NEW YORK – Thirteen Democrats and two Republicans engaged in last-minute efforts Tuesday to attract supporters in the New York City mayoral primary, the first election in the city to use the preferential voting system.
Several candidates running to succeed Mayor Bill de Blasio have the potential to make history. The city could elect its first mayor, its first Asian-American mayor, or its second black mayor.
But with the debut of the preferential voting system and a mountain of absentee votes yet to be counted, it could take until July to find the winner of the Democratic race.
Brooklyn Borough President Eric Adams, a former police captain who founded a leadership group for black police officers, has led several recent polls. But it has been closely followed by former health commissioner Kathryn Garcia and former de Blasio administration attorney Maya Wiley, with former presidential candidate Andrew Yang also in contention.

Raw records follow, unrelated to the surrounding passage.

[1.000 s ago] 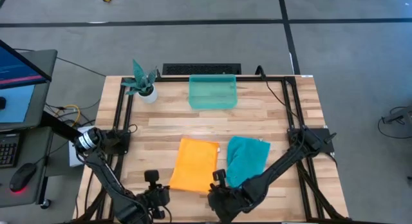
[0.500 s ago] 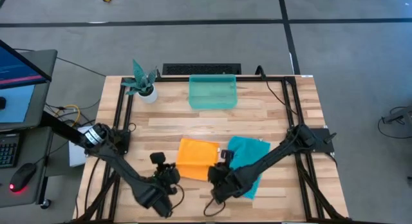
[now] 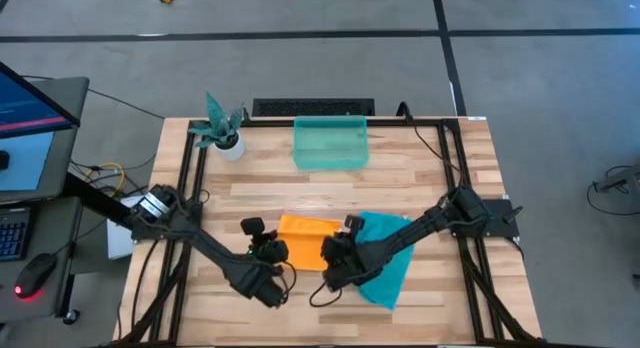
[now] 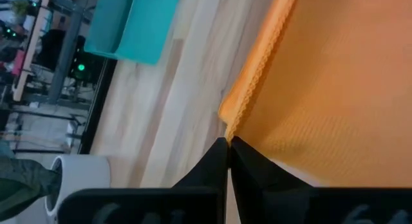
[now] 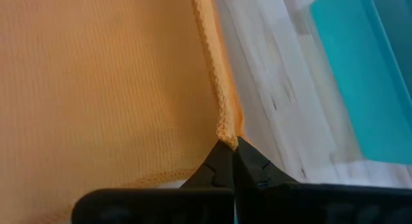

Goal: Roll microfiber towels into tight, uniform cylinder then place into a basket
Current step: Roll the yellow microfiber cloth

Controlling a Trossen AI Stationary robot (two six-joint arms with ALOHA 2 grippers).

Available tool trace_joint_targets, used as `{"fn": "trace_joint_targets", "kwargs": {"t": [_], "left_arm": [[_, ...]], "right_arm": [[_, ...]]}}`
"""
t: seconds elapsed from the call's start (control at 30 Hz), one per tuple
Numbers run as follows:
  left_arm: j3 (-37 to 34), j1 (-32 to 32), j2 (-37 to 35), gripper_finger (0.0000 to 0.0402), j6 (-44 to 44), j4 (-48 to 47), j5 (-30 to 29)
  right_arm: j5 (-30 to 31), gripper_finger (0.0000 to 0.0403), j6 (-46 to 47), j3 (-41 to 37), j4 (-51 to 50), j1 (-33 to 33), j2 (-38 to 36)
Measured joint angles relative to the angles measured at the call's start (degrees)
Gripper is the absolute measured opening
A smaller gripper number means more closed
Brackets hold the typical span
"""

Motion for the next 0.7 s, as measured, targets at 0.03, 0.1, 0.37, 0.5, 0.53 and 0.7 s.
{"fn": "trace_joint_targets", "kwargs": {"t": [0.03, 0.1, 0.37, 0.5, 0.53, 0.7], "left_arm": [[-0.5, 0.5, 0.0, 0.0000, 0.5, 0.9, 0.1], [-1.3, 1.6, 0.0, 0.0000, 1.0, 1.6, 0.1], [-2.6, 3.3, 0.0, 0.0000, 1.0, 3.4, 1.3], [-2.6, 3.5, 0.0, 0.0000, 1.6, 4.6, 2.6], [-2.6, 3.5, 0.0, 0.0000, 1.9, 4.6, 3.0], [-2.6, 3.5, 0.0, 0.0000, 3.2, 5.4, 3.8]], "right_arm": [[0.0, 0.0006, 0.0, 0.0, 0.1, 0.0, 0.0], [-0.1, 0.0010, 0.0, 0.0, 0.3, -0.2, 0.0], [-0.7, 0.0004, 0.4, 0.0, 0.6, -1.4, 0.0], [-1.7, 0.0010, 1.0, 0.0, 0.6, -1.5, 0.0], [-1.7, 0.0010, 1.0, 0.0, 0.7, -1.5, 0.0], [-1.7, 0.0004, 1.0, 0.0, 0.7, -1.5, 0.0]]}}
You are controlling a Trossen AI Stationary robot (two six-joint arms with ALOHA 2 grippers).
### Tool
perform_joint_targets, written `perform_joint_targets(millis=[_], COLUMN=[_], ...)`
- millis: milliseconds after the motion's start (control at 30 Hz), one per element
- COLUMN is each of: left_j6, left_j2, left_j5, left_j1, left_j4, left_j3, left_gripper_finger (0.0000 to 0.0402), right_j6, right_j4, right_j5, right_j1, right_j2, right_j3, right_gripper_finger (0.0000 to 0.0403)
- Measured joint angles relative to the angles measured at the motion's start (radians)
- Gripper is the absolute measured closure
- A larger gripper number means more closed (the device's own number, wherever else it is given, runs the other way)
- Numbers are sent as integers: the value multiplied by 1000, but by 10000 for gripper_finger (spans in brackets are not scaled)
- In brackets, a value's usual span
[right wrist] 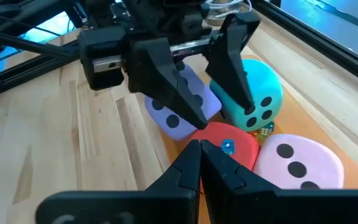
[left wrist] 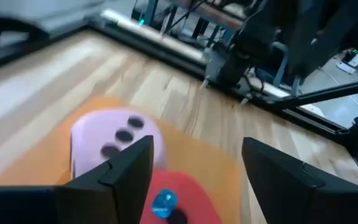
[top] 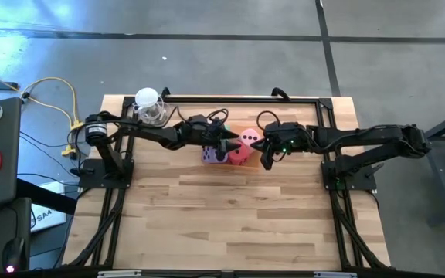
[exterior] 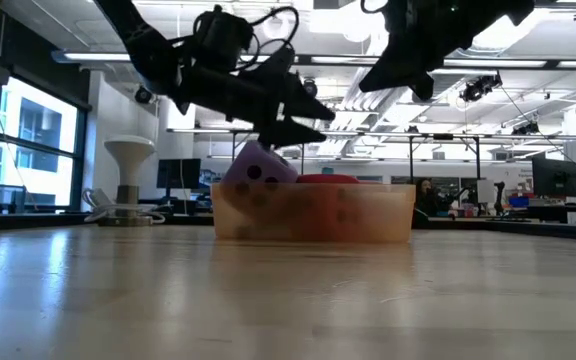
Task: Pick & Place Dice
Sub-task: Put the small blue dice into the orange bin
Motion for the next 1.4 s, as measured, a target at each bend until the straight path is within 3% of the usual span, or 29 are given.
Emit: perform_joint_targets(millis=[200,433,600,767,933,1067,1400], left_j6=[100,85,190,268,294,275,275], left_j2=[-28,-61,-141,-281,-438,-538,-606], left_j5=[12,206,256,184,48,0,0], left_j1=[1,7,7,5,0,-20,-93], left_j4=[122,125,100,-102,-362,-504,-624], left_j3=[0,0,0,0,0,0,0], left_gripper_finger=[159,159,159,159,159,159,159], right_j6=[0,-52,-54,-91,-131,-143,-125], right_j4=[0,3,33,132,167,175,339], right_j5=[-15,-176,-193,-327,-337,-340,-373], right_j1=[0,-11,-33,-80,-140,-178,-216], right_j2=[0,48,155,241,319,385,450], right_j3=[0,0,0,0,0,0,0], right_gripper_finger=[401,401,401,401,401,401,401])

After the polls close at 9 p.m., the New York City Board of Elections plans to release the partial results of votes cast in person, but that image could be misleading because it will only include data on which candidates were the first option.

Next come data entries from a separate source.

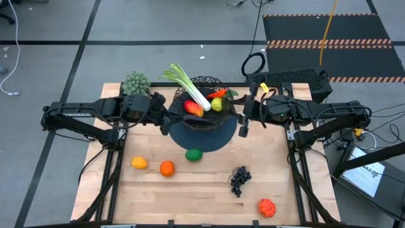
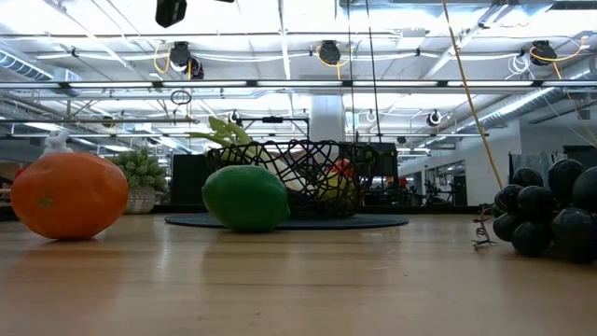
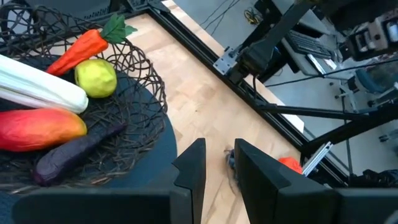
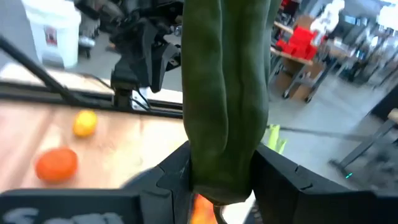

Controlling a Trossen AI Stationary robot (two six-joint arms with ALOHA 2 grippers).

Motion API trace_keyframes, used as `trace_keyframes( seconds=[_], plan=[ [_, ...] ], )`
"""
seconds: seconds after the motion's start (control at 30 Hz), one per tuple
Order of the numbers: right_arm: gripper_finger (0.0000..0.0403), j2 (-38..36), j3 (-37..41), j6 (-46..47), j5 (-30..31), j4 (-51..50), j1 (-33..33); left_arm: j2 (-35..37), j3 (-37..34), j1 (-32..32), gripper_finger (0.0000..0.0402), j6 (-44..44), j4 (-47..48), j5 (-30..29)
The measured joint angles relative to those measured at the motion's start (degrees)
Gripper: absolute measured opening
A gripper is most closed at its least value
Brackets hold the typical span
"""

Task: Build produce basket
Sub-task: Put the green chili pepper into the wire basket

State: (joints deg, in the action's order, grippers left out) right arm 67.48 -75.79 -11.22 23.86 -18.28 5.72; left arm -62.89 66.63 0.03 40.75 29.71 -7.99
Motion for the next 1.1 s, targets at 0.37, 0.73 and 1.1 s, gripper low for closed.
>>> trace_keyframes(
  seconds=[0.37, 0.73, 1.1],
  plan=[
    [0.0132, 0.00, 0.00, 27.84, 0.00, -0.02, 0.00, 0.01, 0.00, 0.00, 0.0086, -1.31, 0.00, 1.94],
    [0.0132, 0.00, 0.00, 56.40, -0.06, -0.02, 0.00, 0.00, 0.00, -0.04, 0.0086, -5.22, -1.86, 8.29],
    [0.0132, 1.24, 0.09, 70.62, 0.02, 0.07, 0.02, 0.00, 0.00, -0.07, 0.0086, -9.90, -7.28, 8.55]
  ],
)
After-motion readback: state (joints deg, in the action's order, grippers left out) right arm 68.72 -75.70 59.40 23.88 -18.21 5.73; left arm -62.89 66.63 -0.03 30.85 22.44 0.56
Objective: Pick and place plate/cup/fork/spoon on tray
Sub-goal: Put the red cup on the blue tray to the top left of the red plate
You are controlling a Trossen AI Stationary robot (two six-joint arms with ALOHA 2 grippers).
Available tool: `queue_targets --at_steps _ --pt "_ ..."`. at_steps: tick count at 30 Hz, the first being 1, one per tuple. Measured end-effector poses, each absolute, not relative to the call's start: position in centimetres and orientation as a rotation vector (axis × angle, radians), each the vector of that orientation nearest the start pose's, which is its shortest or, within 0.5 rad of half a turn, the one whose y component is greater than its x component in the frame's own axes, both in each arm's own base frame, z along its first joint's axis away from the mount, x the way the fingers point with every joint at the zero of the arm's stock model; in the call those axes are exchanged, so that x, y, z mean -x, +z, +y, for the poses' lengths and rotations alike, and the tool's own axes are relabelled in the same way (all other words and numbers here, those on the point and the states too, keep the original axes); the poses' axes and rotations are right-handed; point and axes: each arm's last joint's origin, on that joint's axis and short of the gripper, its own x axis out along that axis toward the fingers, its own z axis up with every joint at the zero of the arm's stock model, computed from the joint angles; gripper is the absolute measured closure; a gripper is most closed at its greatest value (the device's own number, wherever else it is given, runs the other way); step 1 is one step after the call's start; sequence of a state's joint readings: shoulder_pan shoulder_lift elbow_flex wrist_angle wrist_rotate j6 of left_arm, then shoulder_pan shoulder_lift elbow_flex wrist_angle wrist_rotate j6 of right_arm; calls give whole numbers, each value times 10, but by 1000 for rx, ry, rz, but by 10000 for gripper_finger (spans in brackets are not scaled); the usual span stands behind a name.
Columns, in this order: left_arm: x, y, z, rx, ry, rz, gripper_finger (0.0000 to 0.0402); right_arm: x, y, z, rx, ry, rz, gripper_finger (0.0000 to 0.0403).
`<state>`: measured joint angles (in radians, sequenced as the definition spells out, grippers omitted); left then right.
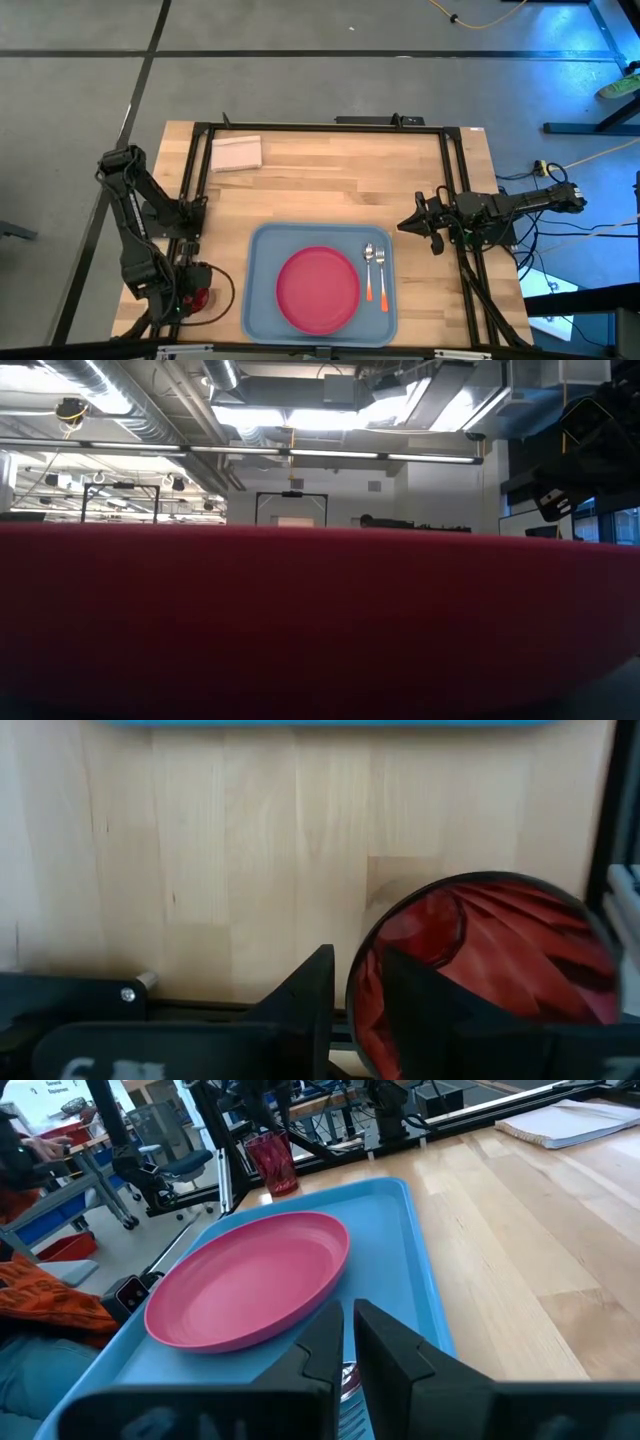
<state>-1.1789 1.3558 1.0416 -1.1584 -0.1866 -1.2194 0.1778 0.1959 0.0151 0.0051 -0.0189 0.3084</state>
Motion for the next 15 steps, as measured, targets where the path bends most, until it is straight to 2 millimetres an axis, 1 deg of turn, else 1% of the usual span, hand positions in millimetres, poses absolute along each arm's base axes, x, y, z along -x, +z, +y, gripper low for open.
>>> queue_targets --at_steps 7,11,15 --pt "-94 231 -216 -2 63 1403 324 -106 153 20 -294 167 205 368" --pt "-97 219 -222 -41 96 1398 324 -106 153 20 -293 168 205 368" --pt "-102 214 -222 -55 134 1400 324 -106 153 20 -293 167 205 368"
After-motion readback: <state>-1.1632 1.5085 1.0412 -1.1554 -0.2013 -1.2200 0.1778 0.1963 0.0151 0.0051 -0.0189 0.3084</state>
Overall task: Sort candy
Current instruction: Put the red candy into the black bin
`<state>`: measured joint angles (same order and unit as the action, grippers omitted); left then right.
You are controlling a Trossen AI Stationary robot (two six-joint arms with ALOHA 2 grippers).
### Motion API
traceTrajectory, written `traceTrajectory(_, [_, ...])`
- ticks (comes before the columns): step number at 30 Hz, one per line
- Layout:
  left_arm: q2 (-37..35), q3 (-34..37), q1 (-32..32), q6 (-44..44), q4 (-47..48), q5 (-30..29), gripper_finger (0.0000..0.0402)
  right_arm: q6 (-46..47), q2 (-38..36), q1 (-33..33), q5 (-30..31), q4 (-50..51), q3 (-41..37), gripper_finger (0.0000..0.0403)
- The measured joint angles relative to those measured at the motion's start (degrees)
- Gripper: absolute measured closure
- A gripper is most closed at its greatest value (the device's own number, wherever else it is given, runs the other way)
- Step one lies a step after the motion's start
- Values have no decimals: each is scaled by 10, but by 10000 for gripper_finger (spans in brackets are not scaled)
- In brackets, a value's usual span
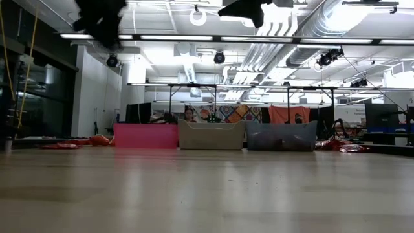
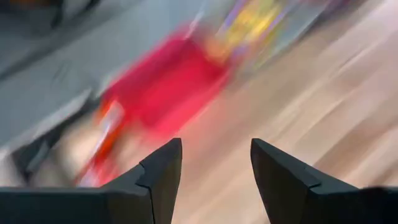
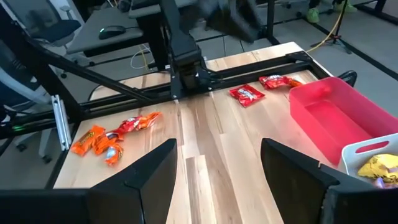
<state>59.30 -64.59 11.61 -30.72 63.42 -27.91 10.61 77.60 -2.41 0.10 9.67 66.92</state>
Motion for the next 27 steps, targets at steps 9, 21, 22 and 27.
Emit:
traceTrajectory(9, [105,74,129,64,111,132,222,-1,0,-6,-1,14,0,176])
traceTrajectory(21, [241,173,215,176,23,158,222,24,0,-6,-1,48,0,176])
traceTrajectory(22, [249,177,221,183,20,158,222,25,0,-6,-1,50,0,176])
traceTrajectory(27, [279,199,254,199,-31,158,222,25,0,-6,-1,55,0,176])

The preferential voting system, approved for use in primaries and special elections in the city by a referendum in 2019, allows voters to place up to five candidates on their ballots in order of preference.
Tabulation is then done by computerized rounds, with the candidate last eliminated in each round. The votes for that candidate then go to the remaining candidates in order of preference. The process continues until there are only two left, and the one with the most votes wins.
It will take until June 29 for the electoral board to count those votes with the new system. The board will not include absentee votes until July 6, making any counts until then potentially premature.
More than 87,000 absentee ballots had been received by the city as of Monday, with more expected in the coming days.
Aside from Adams, Garcia, Wiley and Yang, other Democratic mayoral candidates include City Comptroller Scott Stringer, former Housing Secretary Shaun Donovan, former bank executive Ray McGuire and nonprofit executive Dianne Morales.